Do You Have to Know Why You're Addicted?

For years when I was drinking I thought that the only way I could ever quit was to figure out why I was drinking. I read books, watched tv talk shows like Phil Donahue (he had psychologists and the like on a lot) and read magazine articles trying to figure it out. I never really found out, and I haven't had a drink in almost 22 years.

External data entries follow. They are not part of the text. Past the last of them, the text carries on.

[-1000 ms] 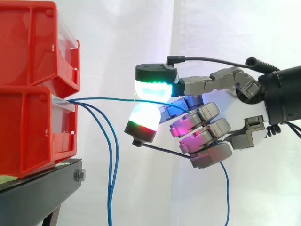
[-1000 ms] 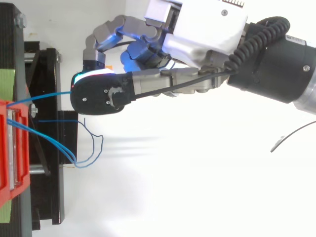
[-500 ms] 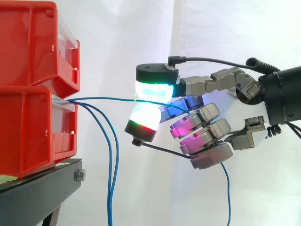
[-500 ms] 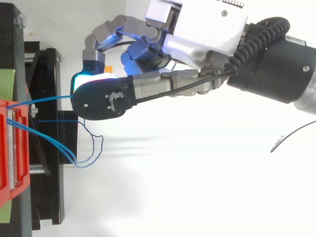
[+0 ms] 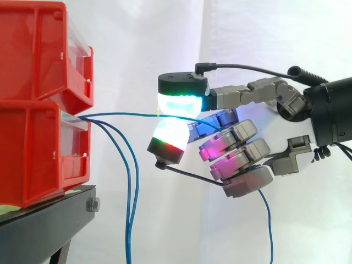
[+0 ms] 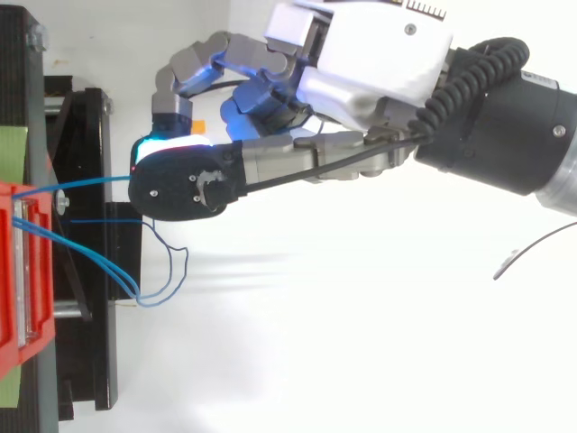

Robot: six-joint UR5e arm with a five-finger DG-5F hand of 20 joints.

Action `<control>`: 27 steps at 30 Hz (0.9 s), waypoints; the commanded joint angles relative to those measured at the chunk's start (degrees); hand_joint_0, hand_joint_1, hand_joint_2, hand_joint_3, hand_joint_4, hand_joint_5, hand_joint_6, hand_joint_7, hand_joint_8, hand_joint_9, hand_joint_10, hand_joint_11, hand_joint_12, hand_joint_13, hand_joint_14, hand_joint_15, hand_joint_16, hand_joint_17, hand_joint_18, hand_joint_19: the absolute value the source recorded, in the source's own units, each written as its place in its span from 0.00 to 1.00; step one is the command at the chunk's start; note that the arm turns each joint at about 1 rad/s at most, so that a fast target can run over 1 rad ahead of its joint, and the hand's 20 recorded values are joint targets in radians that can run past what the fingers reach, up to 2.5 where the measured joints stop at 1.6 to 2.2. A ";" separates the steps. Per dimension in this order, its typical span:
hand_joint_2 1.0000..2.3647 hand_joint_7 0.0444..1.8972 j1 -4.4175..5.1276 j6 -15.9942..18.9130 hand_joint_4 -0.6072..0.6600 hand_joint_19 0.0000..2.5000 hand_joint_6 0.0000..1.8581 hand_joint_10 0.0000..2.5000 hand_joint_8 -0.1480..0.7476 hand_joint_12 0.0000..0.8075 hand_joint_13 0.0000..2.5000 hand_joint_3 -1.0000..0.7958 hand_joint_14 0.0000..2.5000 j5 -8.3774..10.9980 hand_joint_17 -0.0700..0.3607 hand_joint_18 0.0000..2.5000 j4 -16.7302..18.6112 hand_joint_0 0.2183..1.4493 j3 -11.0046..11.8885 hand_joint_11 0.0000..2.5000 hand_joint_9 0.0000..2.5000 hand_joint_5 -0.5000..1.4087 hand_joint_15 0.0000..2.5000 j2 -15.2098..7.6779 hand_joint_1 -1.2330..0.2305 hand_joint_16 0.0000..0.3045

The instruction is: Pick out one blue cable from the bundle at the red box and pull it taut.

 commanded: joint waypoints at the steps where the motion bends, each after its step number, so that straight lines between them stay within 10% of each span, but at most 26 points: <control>1: 0.02 0.66 0.13 0.85 0.24 0.66 0.52 1.00 0.45 0.38 0.37 0.57 1.00 0.15 0.36 0.49 -0.01 0.37 -0.04 0.55 0.33 0.16 0.53 -0.01 0.33 0.12; 27: 0.01 0.53 0.13 3.40 0.50 0.67 0.53 1.00 0.45 0.39 0.36 0.34 1.00 -0.29 0.35 0.49 0.96 0.35 -1.18 0.52 0.29 0.14 0.52 0.08 0.43 0.12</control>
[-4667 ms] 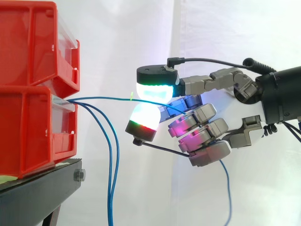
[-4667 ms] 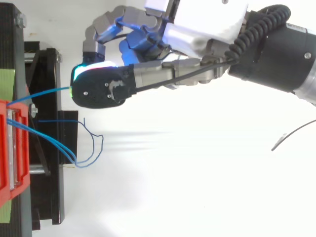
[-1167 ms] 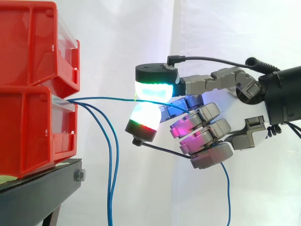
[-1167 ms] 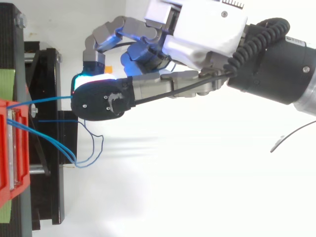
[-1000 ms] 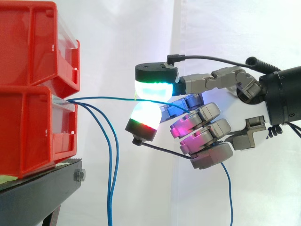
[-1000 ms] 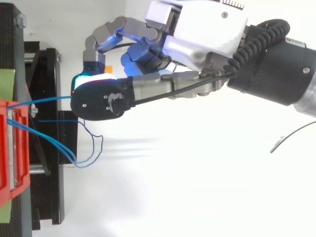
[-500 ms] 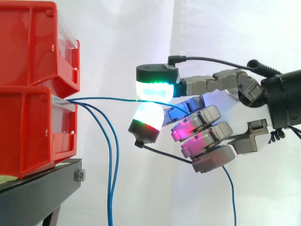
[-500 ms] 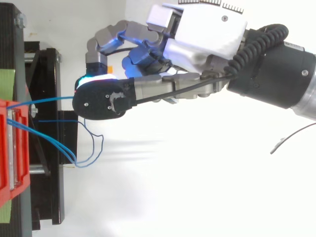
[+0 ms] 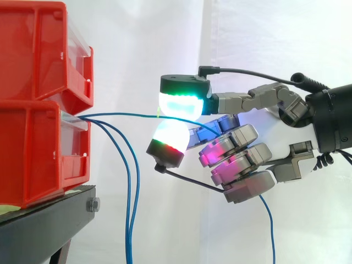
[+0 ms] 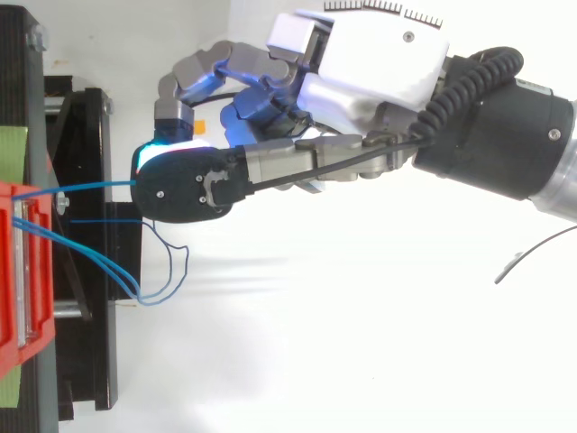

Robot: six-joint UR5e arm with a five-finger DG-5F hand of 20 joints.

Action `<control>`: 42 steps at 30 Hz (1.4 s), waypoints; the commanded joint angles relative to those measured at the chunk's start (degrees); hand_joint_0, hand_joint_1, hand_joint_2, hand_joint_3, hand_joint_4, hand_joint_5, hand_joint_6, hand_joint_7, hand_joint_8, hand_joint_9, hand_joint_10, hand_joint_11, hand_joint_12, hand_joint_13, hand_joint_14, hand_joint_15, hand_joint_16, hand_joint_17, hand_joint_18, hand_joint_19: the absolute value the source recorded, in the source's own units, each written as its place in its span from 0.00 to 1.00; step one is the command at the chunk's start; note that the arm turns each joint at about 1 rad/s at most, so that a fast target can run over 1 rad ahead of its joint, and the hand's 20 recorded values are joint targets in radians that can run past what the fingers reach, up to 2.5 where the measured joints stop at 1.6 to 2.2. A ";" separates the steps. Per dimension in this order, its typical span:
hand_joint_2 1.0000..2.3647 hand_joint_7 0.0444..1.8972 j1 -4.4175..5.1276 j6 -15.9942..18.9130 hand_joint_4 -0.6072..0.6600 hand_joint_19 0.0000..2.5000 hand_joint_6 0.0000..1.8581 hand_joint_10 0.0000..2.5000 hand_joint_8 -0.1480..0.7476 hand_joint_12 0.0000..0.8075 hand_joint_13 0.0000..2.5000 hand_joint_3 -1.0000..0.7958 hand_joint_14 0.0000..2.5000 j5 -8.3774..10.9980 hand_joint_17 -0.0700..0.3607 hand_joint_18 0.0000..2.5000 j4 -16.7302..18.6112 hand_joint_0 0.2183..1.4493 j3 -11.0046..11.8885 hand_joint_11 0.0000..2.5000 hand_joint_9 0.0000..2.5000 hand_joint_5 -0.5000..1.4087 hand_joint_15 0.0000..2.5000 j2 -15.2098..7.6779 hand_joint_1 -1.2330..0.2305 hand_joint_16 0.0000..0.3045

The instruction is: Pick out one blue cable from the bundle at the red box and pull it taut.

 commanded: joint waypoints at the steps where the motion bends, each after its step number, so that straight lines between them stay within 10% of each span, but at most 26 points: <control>1: 0.01 0.52 -0.01 0.01 0.50 0.68 0.53 1.00 0.45 0.39 0.36 0.33 1.00 -0.01 0.35 0.49 0.05 0.35 0.02 0.51 0.29 0.14 0.51 0.06 0.43 0.12; 36: 0.00 0.51 -0.01 0.01 0.53 0.66 0.52 1.00 0.47 0.39 0.38 0.28 1.00 0.08 0.36 0.50 -0.03 0.34 0.11 0.52 0.33 0.15 0.53 0.06 0.37 0.12; 42: 0.02 0.58 0.08 0.01 0.46 0.65 0.52 1.00 0.46 0.39 0.38 0.42 1.00 0.25 0.36 0.50 -0.03 0.38 0.02 0.55 0.32 0.15 0.54 0.06 0.32 0.13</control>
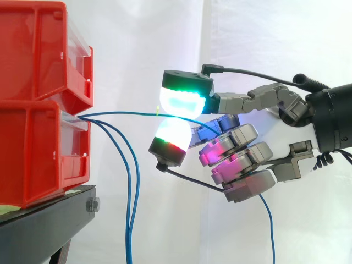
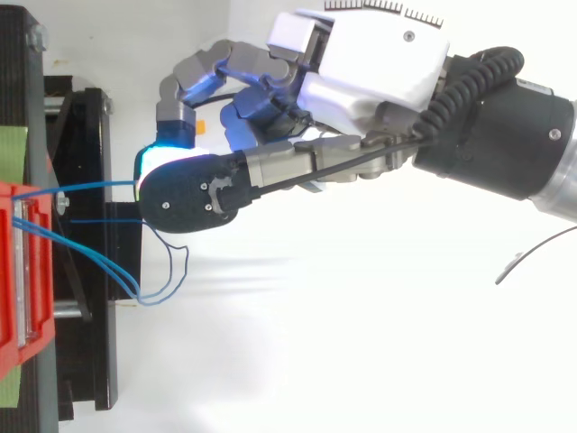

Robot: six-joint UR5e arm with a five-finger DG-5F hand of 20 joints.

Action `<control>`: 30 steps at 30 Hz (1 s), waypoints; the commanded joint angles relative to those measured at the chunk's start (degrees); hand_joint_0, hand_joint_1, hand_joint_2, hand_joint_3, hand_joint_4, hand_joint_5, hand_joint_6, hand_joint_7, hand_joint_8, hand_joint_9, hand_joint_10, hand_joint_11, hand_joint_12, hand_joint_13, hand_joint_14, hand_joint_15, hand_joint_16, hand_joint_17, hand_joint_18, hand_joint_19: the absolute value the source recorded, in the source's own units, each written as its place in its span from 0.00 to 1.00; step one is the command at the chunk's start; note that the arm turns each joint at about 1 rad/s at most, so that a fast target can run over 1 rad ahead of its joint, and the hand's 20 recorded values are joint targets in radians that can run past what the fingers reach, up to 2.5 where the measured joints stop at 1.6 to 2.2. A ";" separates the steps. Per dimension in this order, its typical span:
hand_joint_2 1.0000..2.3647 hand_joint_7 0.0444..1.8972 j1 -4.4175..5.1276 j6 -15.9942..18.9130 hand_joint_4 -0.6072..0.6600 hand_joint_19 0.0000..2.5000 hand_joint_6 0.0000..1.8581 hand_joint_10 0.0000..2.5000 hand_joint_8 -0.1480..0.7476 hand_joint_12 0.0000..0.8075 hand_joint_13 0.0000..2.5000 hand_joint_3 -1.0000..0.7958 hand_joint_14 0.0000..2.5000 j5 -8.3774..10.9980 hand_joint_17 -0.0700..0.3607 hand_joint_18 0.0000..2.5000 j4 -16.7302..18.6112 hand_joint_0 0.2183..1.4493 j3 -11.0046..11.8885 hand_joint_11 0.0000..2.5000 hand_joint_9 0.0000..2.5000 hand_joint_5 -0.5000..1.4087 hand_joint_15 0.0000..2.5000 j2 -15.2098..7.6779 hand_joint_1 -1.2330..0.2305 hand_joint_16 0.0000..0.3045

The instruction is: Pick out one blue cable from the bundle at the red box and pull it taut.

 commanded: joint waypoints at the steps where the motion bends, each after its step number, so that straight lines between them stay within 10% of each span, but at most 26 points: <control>1: 0.02 0.60 -0.03 0.01 0.43 0.65 0.52 1.00 0.45 0.38 0.38 0.45 1.00 -0.02 0.36 0.50 -0.14 0.38 -0.01 0.54 0.32 0.15 0.54 -0.05 0.31 0.13; 11: 0.03 0.71 -0.03 0.19 0.26 0.66 0.53 1.00 0.41 0.36 0.38 0.55 1.00 0.07 0.35 0.49 -0.14 0.41 -0.01 0.52 0.32 0.15 0.52 -0.05 0.32 0.12; 30: 0.03 0.72 0.06 0.10 0.28 0.67 0.53 1.00 0.43 0.36 0.39 0.55 1.00 -0.72 0.34 0.49 -1.02 0.41 0.96 0.54 0.32 0.15 0.53 0.83 0.33 0.11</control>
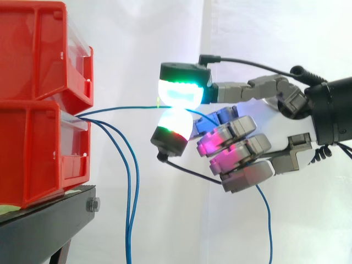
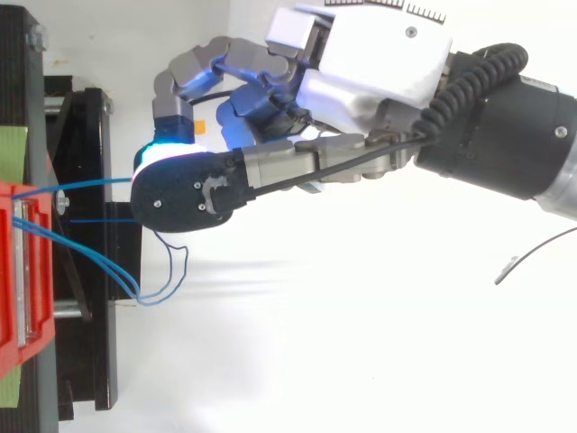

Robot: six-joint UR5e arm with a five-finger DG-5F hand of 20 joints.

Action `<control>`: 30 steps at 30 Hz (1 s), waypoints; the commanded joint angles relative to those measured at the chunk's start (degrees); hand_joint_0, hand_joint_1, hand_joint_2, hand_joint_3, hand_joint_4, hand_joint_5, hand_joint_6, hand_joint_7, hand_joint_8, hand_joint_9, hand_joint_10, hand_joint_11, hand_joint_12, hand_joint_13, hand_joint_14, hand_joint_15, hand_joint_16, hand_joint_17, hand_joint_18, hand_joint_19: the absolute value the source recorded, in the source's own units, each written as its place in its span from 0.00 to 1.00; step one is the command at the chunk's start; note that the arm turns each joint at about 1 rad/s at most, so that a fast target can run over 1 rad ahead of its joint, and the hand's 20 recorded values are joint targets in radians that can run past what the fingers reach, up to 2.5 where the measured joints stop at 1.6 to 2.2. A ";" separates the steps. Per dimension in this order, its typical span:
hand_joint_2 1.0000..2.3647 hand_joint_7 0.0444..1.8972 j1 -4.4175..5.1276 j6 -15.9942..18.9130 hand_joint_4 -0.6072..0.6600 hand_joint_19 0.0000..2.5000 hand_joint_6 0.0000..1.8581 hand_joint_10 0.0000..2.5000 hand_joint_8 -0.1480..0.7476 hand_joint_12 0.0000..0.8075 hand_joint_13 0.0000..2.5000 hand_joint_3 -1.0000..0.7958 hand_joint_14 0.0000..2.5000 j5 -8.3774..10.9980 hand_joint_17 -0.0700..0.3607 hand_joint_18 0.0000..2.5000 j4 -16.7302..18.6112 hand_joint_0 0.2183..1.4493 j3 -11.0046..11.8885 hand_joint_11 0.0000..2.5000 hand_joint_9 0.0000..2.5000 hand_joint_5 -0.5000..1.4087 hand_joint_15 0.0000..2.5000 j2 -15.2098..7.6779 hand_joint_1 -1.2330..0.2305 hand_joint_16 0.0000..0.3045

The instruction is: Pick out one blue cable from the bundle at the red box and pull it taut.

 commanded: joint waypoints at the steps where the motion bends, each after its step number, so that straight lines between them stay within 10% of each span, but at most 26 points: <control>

On the day that I quit drinking it hit me like a ton of bricks---I didn't need to know why I drank, just so that I was done with drinking. I may figure it out down the road, and I may not. I saw clearly on that day that the most important thing I could do was to quit drinking. Then it didn't really matter in the long run why I drank because drinking wasn't going to be an issue for me anymore anyway.

I think that most people think like I did initially---that you have to find out why you are addicted, then when you do it will magically fall away on its own. It doesn't work that way.

But the good news is, you don't need to know why you're addicted. You just need to quit.